In a nutshell, the estate believes that it holds the copyright, and is licensing the image (for everything from iPad covers to Absolut ads).  The band argues that there is no copyright (as the original ran without a notice), but that the image is protected as a trademark of the band– so the estate is infringing.  (There’s a more detailed recounting of situation and its background at Final Boss Form.)

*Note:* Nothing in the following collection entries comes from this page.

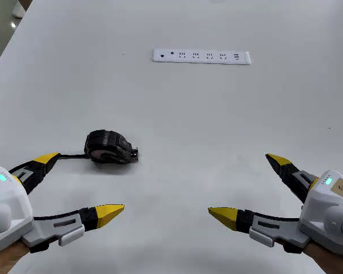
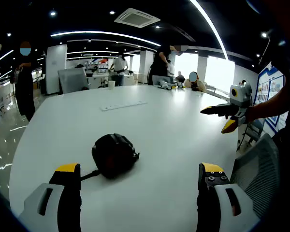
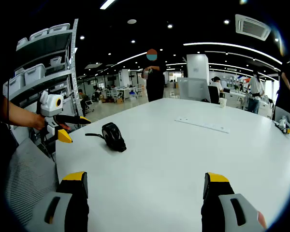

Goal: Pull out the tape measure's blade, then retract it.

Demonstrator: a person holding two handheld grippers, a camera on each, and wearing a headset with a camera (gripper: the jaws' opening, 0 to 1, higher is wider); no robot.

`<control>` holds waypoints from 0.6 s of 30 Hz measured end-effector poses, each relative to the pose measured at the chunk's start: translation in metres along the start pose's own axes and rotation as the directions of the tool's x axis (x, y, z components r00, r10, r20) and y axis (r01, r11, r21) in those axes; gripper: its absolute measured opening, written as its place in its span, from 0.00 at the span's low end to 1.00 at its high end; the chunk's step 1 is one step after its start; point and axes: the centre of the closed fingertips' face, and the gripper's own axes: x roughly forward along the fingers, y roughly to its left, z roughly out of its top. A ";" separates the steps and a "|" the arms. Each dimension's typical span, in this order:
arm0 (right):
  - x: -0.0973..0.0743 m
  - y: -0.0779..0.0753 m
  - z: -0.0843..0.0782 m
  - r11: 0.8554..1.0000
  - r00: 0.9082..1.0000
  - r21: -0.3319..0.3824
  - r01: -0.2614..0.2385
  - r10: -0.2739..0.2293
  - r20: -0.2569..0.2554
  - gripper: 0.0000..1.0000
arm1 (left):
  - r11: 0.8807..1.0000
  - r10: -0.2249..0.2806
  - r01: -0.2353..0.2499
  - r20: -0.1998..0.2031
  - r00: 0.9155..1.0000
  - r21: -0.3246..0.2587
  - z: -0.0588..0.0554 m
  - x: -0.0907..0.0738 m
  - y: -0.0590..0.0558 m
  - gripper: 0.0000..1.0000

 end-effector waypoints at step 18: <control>-0.002 0.001 -0.001 1.000 1.000 -0.016 0.001 -0.001 0.010 0.99 | 1.000 -0.002 0.002 -0.003 1.000 0.001 0.001 -0.001 -0.001 0.99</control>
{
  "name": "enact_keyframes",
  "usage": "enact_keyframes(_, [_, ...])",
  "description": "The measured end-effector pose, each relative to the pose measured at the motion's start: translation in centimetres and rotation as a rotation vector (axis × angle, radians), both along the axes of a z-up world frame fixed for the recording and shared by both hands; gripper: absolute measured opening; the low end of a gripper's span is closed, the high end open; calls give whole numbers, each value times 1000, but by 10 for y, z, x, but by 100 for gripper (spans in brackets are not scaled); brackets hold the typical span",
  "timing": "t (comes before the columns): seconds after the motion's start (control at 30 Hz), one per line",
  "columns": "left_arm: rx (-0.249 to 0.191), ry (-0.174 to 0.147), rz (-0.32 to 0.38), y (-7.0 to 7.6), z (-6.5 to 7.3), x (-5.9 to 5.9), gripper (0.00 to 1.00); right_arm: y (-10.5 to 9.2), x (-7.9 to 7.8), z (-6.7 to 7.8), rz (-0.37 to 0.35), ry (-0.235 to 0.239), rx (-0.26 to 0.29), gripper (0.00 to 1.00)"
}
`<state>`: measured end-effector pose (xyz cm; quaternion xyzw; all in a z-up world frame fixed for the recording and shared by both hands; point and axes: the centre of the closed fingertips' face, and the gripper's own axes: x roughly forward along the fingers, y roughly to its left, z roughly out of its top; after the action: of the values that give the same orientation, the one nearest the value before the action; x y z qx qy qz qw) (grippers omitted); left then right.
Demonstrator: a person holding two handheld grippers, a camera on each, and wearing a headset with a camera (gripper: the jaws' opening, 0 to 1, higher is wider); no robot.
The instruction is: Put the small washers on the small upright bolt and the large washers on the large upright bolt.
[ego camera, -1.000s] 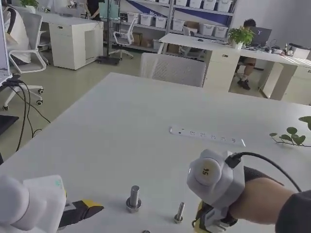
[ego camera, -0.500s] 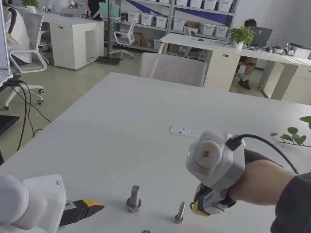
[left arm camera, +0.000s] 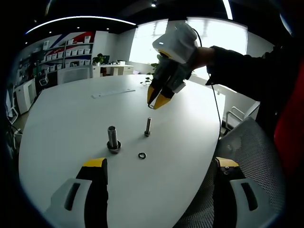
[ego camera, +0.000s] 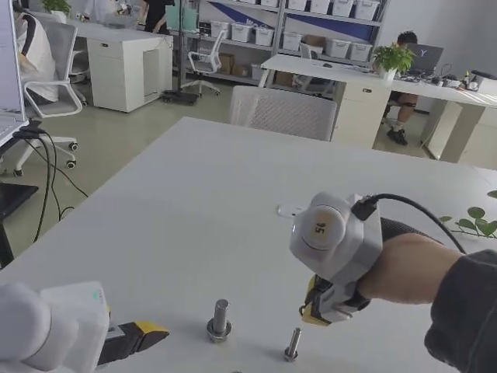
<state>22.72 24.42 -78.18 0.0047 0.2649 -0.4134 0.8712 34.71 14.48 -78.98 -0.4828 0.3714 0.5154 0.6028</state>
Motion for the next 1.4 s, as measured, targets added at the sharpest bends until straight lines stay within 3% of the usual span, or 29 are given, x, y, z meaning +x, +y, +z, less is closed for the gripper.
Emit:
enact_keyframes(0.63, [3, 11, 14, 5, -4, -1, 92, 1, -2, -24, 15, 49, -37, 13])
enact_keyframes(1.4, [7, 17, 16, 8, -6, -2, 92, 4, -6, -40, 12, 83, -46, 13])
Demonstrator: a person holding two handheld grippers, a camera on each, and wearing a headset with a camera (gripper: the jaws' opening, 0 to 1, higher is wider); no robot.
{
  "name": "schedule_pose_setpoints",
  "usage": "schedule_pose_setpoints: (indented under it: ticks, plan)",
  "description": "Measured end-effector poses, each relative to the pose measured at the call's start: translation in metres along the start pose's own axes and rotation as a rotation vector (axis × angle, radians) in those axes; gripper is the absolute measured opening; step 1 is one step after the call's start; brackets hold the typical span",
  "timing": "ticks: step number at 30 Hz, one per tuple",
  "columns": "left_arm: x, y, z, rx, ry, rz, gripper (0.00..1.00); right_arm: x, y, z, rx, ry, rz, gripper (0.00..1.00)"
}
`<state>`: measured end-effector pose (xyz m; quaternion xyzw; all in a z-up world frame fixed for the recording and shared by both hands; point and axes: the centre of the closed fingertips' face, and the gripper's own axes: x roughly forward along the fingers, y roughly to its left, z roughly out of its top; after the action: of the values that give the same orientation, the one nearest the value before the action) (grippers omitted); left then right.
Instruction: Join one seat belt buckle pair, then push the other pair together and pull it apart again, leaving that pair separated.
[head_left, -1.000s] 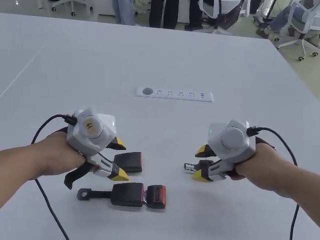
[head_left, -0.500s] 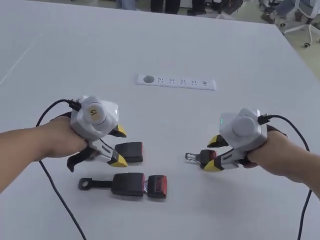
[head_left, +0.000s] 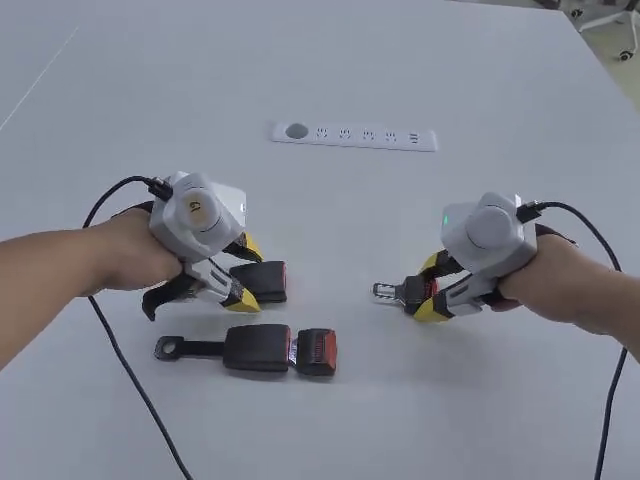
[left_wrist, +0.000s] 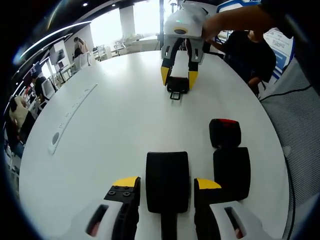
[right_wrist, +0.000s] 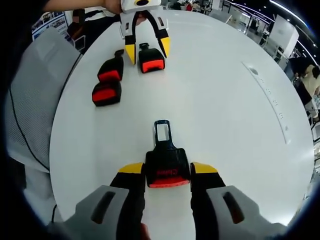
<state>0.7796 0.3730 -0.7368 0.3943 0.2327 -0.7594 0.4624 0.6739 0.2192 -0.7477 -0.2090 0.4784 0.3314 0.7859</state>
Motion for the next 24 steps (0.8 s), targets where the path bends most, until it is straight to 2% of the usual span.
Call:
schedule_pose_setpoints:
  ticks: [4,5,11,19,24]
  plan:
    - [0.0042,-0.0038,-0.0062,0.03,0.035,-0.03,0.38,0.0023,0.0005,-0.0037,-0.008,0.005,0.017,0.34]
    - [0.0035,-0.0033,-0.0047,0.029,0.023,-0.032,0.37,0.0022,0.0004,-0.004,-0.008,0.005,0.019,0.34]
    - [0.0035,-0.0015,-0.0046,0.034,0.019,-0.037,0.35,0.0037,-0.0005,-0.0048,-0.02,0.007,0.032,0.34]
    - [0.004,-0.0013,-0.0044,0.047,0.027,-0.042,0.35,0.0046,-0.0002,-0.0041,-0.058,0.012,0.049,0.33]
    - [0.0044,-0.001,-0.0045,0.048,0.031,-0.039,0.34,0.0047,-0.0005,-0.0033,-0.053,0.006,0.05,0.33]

One is tempted to launch into a discussion of the case as a symptom of the diseased state of intellectual property law and practice in the U.S.; but your correspondent has already burned pixels doing that, e.g., here, here, and here.  Suffice it here to quote the ever-insightful Pop Loser: “This whole story is an excellent metaphor for the world we currently live in and should probably make us all a little bit sad.”

 

As we re-up our affiliation with Creative Commons and write our Representatives to oppose SOPA, we might recall that it was on this date in 1919 that “The Noble Experiment”– the national ban on the sale, manufacture, and transportation of alcohol that was better known as “Prohibition”– was ratified (the 18th Amendment).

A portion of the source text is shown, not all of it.